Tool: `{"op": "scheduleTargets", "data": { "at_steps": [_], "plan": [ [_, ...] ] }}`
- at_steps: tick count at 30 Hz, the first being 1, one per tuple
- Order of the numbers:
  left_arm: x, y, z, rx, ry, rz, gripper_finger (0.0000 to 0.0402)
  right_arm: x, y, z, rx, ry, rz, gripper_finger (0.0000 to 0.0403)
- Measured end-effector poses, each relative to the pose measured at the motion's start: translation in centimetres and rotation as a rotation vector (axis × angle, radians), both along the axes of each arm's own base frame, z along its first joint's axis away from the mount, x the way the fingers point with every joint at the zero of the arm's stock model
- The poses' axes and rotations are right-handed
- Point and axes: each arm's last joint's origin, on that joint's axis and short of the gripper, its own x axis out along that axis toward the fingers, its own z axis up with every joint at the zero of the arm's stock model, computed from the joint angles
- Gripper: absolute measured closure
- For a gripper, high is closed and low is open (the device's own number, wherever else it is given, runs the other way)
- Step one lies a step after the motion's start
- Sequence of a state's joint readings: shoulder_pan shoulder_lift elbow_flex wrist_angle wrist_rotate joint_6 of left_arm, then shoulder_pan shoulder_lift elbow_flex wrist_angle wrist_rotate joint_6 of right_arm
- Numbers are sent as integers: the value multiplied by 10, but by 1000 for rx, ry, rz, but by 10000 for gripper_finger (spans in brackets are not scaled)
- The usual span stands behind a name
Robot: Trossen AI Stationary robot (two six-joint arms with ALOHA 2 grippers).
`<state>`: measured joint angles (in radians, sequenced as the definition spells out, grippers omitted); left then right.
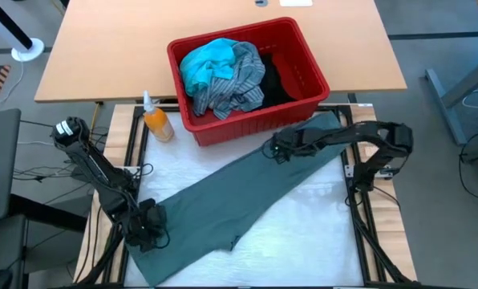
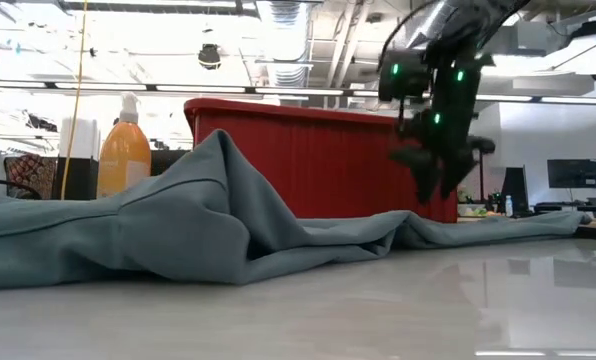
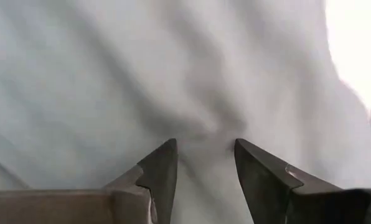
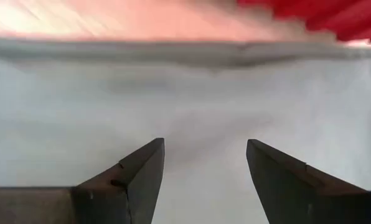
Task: Fold Laundry from Bin
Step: Fold the dark blue pants
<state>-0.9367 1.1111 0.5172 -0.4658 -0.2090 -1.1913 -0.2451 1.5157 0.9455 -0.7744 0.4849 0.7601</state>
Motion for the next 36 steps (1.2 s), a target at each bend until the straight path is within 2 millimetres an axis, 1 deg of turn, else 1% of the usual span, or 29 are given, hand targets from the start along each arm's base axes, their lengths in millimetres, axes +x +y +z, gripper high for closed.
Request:
{"op": "scheduleTargets", "data": {
  "at_steps": [3, 5, 8, 11, 14, 16, 18, 20, 22, 24, 26, 31, 36],
  "plan": [
    [7, 4, 20, 30, -139, -24, 253, -6, 15, 21, 47, -93, 43, 145],
    [12, 9, 34, 60, -240, -13, 253, -7, 33, 34, 83, -172, 122, 145],
    [21, 25, 53, 102, -367, 78, 253, -6, 69, 44, 134, -241, 274, 145],
    [33, 49, 59, 146, -398, 181, 253, -2, 111, 48, 147, -316, 446, 145],
    [51, 73, 60, 181, -393, 187, 253, 2, 156, 43, 97, -362, 632, 145],
    [67, 87, 59, 181, -410, 150, 253, 1, 182, 33, 36, -329, 742, 145],
    [83, 103, 59, 155, -444, 111, 253, -1, 201, 25, -30, -287, 836, 145],
    [96, 121, 56, 126, -470, 114, 253, -2, 215, 14, -102, -214, 951, 145],
    [106, 137, 52, 111, -484, 127, 253, -3, 226, 3, -171, -140, 1050, 145],
    [115, 149, 49, 102, -515, 102, 250, 0, 232, -7, -227, -102, 1097, 145],
    [121, 157, 45, 93, -536, 66, 243, 7, 235, -16, -259, -85, 1118, 145],
    [131, 173, 33, 127, -522, 77, 213, 26, 233, -44, -339, -5, 1180, 145],
    [136, 179, 17, 115, -445, 97, 190, 39, 225, -64, -455, 100, 1197, 145]
  ]
}}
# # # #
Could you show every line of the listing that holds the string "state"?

- Sequence of a state's joint readings: shoulder_pan shoulder_lift elbow_flex wrist_angle wrist_rotate joint_6 of left_arm, then shoulder_pan shoulder_lift elbow_flex wrist_angle wrist_rotate joint_6 of right_arm
`<state>`: measured joint angles (in radians, sequenced as the definition spells out, grippers omitted); left then right.
<state>-0.9367 1.1111 0.5172 -0.4658 -0.2090 -1.1913 -0.2451 1.5157 0.9455 -0.7744 0.4849 0.7601</state>

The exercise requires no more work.